Copy every line of the entries that has the string "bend" in it.

-- Source material follows --

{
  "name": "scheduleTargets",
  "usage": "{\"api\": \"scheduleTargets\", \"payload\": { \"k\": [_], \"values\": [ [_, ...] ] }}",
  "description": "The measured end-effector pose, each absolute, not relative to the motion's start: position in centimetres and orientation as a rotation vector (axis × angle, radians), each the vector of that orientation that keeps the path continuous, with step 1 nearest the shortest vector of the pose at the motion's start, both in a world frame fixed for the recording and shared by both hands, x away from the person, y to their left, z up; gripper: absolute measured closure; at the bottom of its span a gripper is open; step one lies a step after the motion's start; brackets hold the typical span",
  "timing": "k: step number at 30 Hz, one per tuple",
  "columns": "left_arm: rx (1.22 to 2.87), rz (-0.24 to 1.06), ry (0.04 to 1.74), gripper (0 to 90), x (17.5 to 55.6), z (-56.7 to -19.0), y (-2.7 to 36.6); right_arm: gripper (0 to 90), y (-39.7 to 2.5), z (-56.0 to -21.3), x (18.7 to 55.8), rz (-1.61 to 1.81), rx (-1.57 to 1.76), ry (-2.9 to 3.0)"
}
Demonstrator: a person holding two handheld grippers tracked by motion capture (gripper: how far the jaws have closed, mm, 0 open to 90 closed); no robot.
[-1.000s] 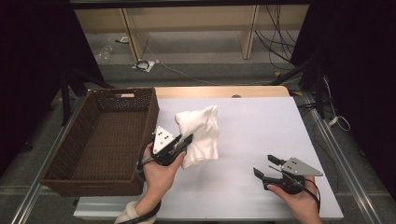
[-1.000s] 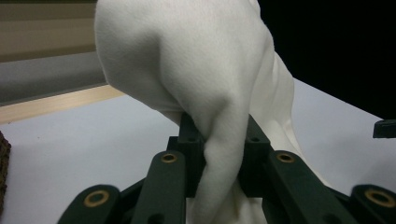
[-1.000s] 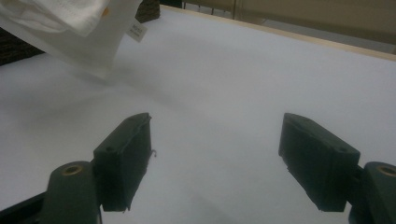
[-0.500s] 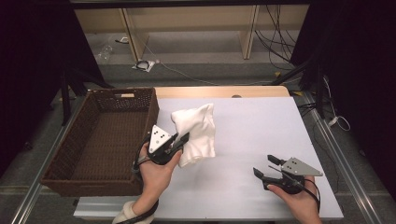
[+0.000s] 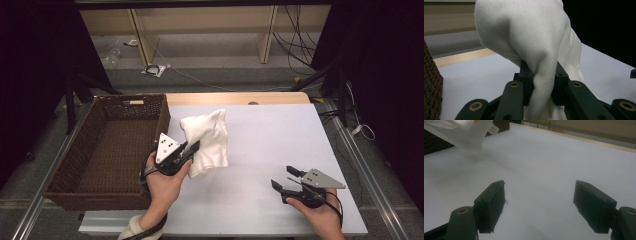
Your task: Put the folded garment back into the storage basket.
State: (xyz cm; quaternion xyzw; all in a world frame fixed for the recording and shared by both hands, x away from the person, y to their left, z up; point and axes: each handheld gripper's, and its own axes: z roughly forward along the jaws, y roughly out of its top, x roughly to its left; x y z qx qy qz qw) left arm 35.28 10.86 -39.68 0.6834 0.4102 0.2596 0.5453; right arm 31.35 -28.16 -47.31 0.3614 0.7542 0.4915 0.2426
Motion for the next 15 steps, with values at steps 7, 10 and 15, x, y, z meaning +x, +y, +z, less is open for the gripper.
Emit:
{"api": "scheduleTargets", "payload": {
  "k": [7,10,15],
  "values": [
    [1.622,0.62,0.969,74.5,35.29,-39.54,11.1,26.2,-28.15,-47.29,31.34,1.344,0.987,2.061],
    [1.619,0.622,0.972,74.5,35.3,-39.43,11.29,26.2,-28.17,-47.3,31.36,1.343,0.987,2.061],
    [1.621,0.626,0.975,74.5,35.31,-39.41,11.47,26.2,-28.15,-47.31,31.35,1.343,0.987,2.061]
  ]
}}
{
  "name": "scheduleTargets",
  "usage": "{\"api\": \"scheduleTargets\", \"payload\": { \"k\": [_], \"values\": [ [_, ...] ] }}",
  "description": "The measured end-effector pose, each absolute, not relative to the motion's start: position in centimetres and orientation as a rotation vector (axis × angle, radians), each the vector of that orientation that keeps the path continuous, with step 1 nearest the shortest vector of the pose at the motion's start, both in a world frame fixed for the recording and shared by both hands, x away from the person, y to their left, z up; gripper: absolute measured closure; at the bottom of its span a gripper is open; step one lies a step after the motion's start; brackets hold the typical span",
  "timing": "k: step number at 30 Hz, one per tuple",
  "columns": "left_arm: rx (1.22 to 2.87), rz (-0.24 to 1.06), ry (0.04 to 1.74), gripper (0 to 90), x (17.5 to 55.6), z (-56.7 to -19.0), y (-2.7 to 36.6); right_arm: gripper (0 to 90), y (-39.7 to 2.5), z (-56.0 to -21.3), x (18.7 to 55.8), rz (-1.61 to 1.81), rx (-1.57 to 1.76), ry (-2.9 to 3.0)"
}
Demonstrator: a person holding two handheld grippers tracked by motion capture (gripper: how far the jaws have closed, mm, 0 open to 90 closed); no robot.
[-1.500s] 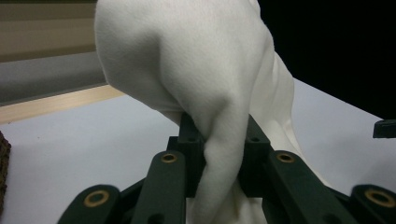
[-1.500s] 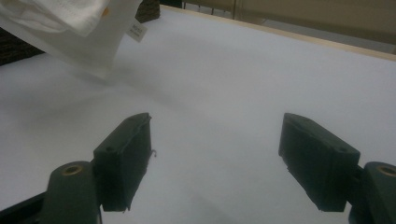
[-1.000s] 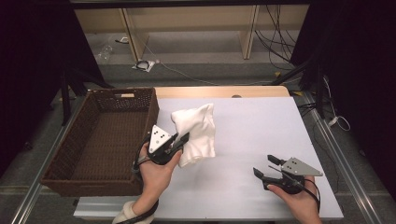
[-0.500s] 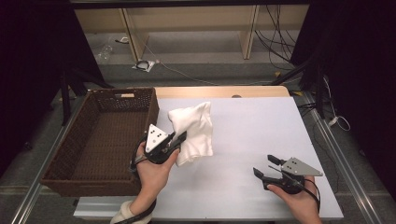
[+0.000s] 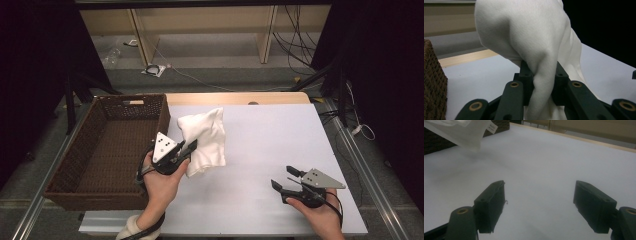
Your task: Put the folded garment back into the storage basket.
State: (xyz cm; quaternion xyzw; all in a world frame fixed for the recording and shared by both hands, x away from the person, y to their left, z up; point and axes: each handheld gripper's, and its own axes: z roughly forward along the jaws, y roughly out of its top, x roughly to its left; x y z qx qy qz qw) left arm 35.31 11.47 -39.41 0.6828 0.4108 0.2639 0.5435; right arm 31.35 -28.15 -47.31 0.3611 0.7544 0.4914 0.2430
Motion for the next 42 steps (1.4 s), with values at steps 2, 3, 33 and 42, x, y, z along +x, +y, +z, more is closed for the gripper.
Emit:
{"api": "scheduleTargets", "payload": {
  "k": [2,3,33,42],
  "values": [
    [1.62,0.627,0.975,74.5,35.3,-39.4,11.5,26.2,-28.1,-47.3,31.4,1.343,0.988,2.061],
    [1.621,0.627,0.975,74.5,35.3,-39.4,11.5,26.2,-28.1,-47.3,31.3,1.343,0.987,2.061],
    [1.601,0.631,0.999,74.5,35.5,-39.1,12.6,26.2,-28.1,-47.3,31.4,1.342,0.993,2.065],
    [1.59,0.635,1.003,74.6,35.5,-38.9,12.9,26.2,-28.1,-47.3,31.4,1.343,0.988,2.061]
  ]
}}
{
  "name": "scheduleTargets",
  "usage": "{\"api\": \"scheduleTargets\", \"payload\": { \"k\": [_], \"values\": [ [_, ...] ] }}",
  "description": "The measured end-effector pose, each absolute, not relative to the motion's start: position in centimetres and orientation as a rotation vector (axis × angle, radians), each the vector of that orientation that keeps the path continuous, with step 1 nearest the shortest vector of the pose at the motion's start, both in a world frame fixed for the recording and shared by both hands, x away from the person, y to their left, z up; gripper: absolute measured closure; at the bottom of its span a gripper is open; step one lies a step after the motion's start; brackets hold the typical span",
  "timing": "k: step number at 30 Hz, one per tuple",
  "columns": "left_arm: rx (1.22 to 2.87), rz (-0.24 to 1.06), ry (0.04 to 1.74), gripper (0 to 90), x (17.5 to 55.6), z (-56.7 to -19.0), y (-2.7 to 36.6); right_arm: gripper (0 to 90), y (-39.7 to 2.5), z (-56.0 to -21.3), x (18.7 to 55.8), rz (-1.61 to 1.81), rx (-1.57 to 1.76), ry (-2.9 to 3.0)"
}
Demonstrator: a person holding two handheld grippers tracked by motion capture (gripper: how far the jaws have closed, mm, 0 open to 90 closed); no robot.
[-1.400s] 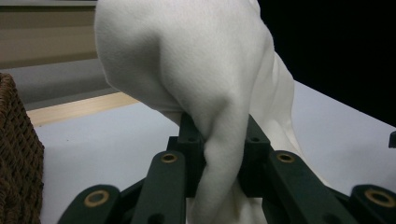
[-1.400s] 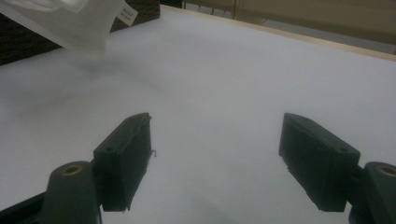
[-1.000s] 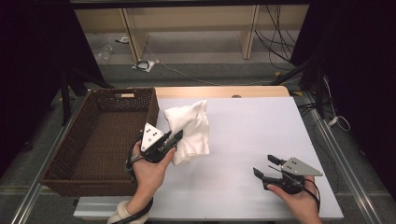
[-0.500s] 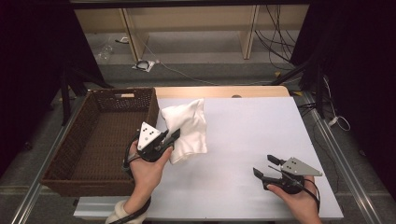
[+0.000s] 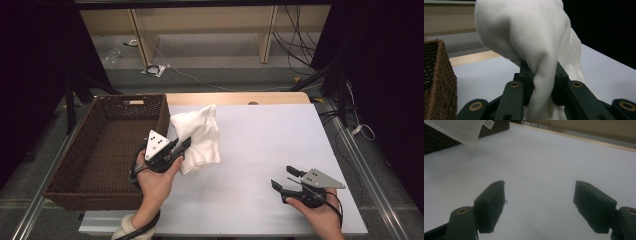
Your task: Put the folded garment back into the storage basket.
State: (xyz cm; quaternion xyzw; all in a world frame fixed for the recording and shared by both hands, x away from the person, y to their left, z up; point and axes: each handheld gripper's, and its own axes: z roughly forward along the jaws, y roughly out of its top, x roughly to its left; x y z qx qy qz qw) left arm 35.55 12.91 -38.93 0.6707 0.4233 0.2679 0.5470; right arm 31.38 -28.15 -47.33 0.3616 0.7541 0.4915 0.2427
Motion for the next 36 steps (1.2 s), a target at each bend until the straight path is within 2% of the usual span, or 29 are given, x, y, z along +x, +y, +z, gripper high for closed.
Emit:
{"api": "scheduleTargets", "payload": {
  "k": [36],
  "values": [
    [1.556,0.663,1.022,74.6,35.7,-38.2,14.4,26.2,-28.1,-47.3,31.4,1.343,0.99,2.063]
  ]
}}
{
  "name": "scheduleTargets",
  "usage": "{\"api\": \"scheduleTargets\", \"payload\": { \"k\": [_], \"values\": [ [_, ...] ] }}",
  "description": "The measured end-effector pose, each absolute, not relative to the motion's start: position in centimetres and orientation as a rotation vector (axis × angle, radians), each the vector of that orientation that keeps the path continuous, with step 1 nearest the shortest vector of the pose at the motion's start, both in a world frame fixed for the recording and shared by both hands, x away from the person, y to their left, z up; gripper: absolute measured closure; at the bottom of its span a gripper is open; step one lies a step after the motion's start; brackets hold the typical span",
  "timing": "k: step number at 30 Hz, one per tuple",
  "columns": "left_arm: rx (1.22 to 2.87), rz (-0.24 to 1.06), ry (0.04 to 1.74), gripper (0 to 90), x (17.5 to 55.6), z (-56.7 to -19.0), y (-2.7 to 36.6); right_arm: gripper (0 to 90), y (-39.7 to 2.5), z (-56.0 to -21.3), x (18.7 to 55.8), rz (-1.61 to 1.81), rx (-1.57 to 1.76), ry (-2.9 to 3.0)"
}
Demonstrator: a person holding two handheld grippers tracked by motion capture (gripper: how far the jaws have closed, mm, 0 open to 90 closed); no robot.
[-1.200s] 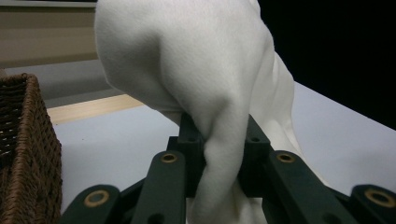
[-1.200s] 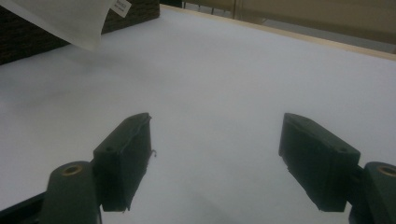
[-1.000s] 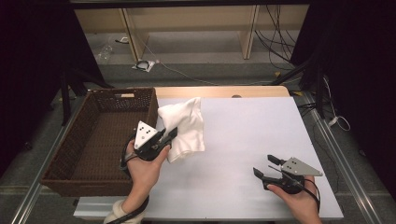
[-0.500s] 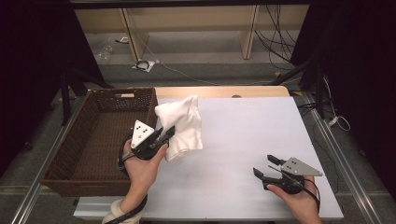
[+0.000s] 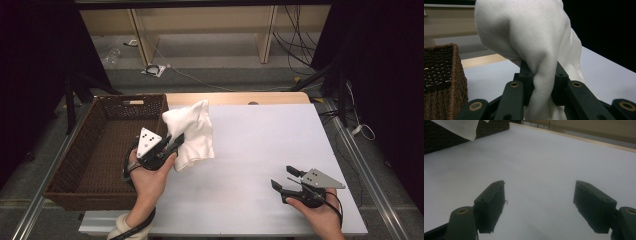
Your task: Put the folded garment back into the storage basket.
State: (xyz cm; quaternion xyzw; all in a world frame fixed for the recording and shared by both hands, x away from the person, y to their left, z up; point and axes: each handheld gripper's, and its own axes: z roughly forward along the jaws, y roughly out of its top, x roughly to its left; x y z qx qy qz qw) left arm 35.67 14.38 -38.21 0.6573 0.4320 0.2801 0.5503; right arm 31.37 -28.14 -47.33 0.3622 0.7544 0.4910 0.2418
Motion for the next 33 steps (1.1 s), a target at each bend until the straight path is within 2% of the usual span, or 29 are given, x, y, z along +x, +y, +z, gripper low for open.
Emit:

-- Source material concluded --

- **Response for this exercise**
Motion for the next 36 steps (1.2 s), a target at each bend until the straight path is within 2% of the usual span, or 29 are given, x, y, z along +x, +y, +z, gripper high for closed.
Motion for the next 33 steps (1.1 s), a target at each bend until the straight path is within 2% of the usual span, or 29 are given, x, y, z along +x, +y, +z, gripper low for open.

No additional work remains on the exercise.